New Zealand’s economy suffered a deeper-than-expected recession in the second and third quarters, with  data coming in much worse than any forecasters expected.  

China continues to spiral into deflation. Prices in the world’s second-biggest economy have fallen for six  consecutive quarters, and if they fall for one more, the run will equal a record deflationary streak set in the  Asian Financial Crisis of the late 1990s.  

November’s retail sales in China were much weaker than expected. 
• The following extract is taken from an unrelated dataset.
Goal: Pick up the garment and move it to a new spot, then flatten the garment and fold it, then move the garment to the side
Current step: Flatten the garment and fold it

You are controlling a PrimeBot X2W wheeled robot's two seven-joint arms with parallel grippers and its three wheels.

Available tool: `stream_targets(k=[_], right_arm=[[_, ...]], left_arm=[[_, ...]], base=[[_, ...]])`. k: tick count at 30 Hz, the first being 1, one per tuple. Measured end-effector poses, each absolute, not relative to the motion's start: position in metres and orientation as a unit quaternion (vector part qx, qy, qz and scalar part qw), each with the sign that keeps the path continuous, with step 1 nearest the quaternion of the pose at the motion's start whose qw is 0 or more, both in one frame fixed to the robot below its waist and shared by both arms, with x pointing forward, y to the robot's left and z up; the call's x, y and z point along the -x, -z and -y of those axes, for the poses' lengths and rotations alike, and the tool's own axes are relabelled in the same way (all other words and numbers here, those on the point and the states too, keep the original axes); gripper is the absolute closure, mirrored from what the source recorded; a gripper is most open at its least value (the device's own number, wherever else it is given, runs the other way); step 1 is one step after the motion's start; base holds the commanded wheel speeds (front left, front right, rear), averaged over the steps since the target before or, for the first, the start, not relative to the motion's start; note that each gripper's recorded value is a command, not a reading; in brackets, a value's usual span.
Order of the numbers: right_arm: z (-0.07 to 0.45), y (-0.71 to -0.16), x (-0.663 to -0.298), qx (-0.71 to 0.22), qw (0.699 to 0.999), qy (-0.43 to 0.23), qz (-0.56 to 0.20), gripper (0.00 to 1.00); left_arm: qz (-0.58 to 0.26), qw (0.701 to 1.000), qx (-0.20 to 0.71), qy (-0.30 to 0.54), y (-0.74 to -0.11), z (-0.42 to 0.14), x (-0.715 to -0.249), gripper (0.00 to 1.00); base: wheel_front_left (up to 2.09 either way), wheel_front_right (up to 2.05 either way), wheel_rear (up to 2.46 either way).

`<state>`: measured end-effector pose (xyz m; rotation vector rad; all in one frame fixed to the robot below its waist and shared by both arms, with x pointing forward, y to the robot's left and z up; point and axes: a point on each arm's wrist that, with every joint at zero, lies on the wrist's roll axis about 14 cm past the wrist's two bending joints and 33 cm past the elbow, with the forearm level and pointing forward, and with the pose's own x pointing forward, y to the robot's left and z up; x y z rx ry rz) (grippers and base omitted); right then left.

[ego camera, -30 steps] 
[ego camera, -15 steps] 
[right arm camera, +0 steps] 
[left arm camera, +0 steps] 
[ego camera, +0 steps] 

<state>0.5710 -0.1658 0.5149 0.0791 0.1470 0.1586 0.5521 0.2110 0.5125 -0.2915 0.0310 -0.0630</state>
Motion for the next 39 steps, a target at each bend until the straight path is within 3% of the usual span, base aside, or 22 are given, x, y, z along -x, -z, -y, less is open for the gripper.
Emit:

Justin Trudeau is under mounting pressure, including from his own MPs to step down as Canada’s prime  minister before the end of the year. Members of his Liberal Party called on the embattled premier to consider  his future at a meeting last week after the shock resignation of Chrystia Freeland, the former deputy prime  minister and long-time ally, who cited Donald Trump’s looming tariffs among her reasons for quitting. Dominic  LeBlanc was sworn in as her replacement. Opinion polls suggest Mr Trudeau’s Liberal party would face a  devastating loss to his Conservative rivals if a general election was held today. Canada’s next federal election  must be held before 20 October 2025. 

Brazil took extraordinary measures last week to stem a collapse in its currency that’s quickened in recent  weeks amid investor fear of soaring budget deficits with the real down more than 20% this year to a record low,  the most among major currencies and at an all-time low against the US Dollar. 

Iran faces dual crisis amid a currency drop and the loss of Syrian President Bashar al-Assad, its major regional  ally. Iran’s currency, the rial, hit a record low of 756,000 to the dollar.

Quote 

Winston Churchill “Success is not final; failure is not fatal. It is the courage to continue that counts.”